Processos idênticos estão a decorrer muito discretamente na Área Metropolitana de Lisboa, de que é presidente Maria da Luz Rosinha, também presidente do Município de Vila Franca de Xira. A sua câmara é acusada de tranquibérnias várias noutros tantos processos, mas aqui a Resign é substituída por patos bravos como o patrão da Obriverca e outros. Seja qual for o desfecho destes processos, o que salta à vista é que a campanha eleitoral da D. Rosinha é milionária, sendo notório que só em outdoors (600 contos cada um) o PS de Vila Franca já gastou perto de 60 mil contos. E ainda a procissão vai no adro.
Quem atravessa este concelho verifica que o PSD, talvez por votar sempre ao lado da D. Rosinha nas deliberações que incluem imobiliárias e ou investidores afins, está a demonstrar igual poder financeiro em outdoors e mupis, num contraste com o BE e a CDU que, neste capítulo, têm uma campanha pelintra. O caso da CDU chega a ser surpreendente, porque, além de governar algumas das maiores freguesias do concelho, é a segunda força política do Município e aspira a reconquistar a Câmara.
Mas voltemos ao PÚBLICO e à epopeia de Fátima Felgueiras (Fatinha, para os seus fãs).
A juíza de Felgueiras, que anulou a decisão judicial de prisão preventiva aplicada à Fatinha, foi notária na zona até há quatro anos. Nascida ali perto, em Amarante, a juíza Ana Gabriela Freitas (Gabi, para os amigos) licenciou-se em Direito numa universidade privada do Porto e não se sabe quantos dos negócios ilícitos de Avelino Ferreira Torres (através do seu cabeça de turco que se tornou mediaticamente conhecido como “o suicida frustrado”) e do PS (através de Fátima Felgueiras e de outros alimentadores do saco azul) passaram pelo seu cartório notarial.
O que se sabe é que, antes do seu patético despacho de libertação, teve contactos com dirigentes socialistas e personalidades próximas da Fatinha. No dia do despacho, até se levantou mais cedo, para não chegar ao tribunal sem saber as últimas da vinda do Brasil de Fátima Felgueiras, que teve desvios contraditórios organizados pela PJ, pelo Ministério Público e pela própria Gabi que, à última hora, exigiu a presença da Fatinha em Felgueiras, para que ninguém mais pudesse frustrar a libertação da famosa torna-viagem.
Mas, quando o julgamento da Fatinha começar, o colectivo de juízes já nomeado não vai estar acima de toda a suspeita. Um dos seus membros é Felisberto Agostinho Santos, que tem pendente um inquérito do Conselho Superior de Magistratura por ter sido apanhado pela PJ, certa noite, numa casa de alterne, em Mirandela, de que era cliente habitual.
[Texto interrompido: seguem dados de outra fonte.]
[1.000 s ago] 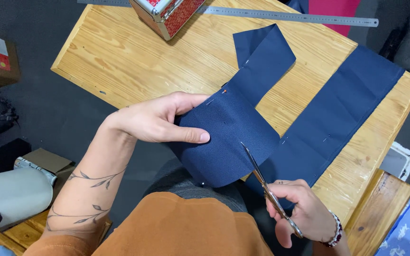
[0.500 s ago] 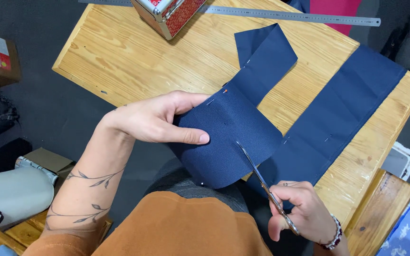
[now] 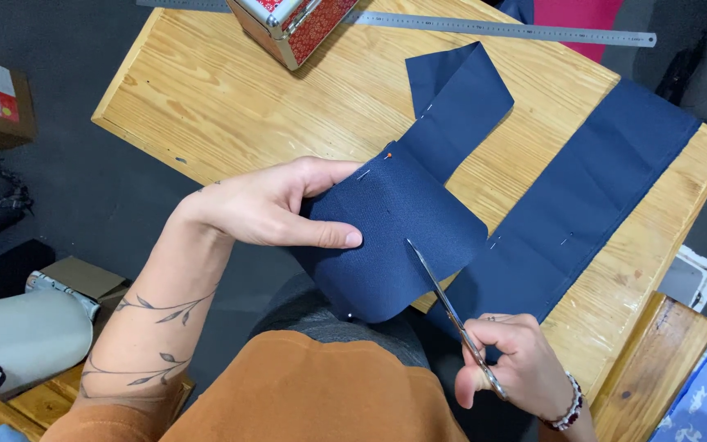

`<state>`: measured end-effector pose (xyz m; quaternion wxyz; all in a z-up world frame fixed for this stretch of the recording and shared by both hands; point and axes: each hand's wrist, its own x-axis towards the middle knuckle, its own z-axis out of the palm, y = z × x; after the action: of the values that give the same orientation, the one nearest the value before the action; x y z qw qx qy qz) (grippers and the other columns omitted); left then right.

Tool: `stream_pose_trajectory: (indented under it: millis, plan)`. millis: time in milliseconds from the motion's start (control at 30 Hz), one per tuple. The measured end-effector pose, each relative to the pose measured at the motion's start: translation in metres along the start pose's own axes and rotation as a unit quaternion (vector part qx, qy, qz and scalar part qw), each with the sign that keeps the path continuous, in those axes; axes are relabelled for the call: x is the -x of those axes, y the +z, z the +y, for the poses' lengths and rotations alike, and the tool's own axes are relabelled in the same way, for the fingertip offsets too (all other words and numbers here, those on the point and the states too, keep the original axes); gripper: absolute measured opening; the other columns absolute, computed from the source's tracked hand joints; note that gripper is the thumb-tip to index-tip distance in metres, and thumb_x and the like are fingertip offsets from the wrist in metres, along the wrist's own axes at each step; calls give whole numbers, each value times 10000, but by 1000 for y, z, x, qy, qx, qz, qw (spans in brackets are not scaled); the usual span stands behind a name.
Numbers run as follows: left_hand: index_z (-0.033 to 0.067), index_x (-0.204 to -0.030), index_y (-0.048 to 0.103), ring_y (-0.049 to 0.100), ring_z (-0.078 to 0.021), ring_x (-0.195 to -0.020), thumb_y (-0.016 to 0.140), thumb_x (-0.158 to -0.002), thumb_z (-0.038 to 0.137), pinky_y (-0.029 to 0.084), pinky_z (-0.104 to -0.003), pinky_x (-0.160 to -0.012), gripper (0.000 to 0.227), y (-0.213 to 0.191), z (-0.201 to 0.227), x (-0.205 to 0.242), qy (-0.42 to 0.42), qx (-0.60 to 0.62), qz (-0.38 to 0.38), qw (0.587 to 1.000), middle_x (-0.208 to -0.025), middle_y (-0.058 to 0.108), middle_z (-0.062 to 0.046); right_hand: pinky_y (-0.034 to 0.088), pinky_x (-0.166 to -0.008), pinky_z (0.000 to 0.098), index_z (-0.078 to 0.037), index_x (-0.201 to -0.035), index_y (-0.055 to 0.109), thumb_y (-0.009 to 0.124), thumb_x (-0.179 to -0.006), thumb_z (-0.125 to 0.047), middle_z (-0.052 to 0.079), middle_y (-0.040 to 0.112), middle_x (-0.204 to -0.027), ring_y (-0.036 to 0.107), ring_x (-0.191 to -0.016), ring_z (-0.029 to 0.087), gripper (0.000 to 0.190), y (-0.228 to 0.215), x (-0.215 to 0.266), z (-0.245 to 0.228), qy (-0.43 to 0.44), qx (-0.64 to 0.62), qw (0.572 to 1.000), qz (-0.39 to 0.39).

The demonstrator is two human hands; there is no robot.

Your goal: The person cuts a large piece of dark blue fabric on a wooden table using scissors and a metal ruler. They measure and cut the fabric into long strips, then trim the edges and cut a smaller piece from the main strip.

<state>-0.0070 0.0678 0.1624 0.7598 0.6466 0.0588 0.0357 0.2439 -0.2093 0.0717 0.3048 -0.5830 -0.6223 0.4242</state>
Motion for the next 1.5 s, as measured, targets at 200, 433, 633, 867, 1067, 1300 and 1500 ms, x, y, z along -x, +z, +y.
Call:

O feliz Felisberto foi seguidamente arrolado pelo Ministério Público como testemunha de acusação no julgamento dos donos das meninas exploradas na dita casa de alterne de que o juiz era utente. Apesar do seu precioso conhecimento de causa, o inefável Felisberto não acusou ninguém, alegando nunca se ter apercebido que havia ali “mulheres em situação ilegal” e jurando desconhecer a prática de crime de lenocínio, pelo qual o Ministério Público pretendia ver os arguidos condenados.
Mais felizes que Felisberto, só mesmo esses arguidos e, até ver, a D. Fatinha de Felgueiras, que o vai ter no júri que a há-de julgar, se entretanto, nada de inesperado acontecer.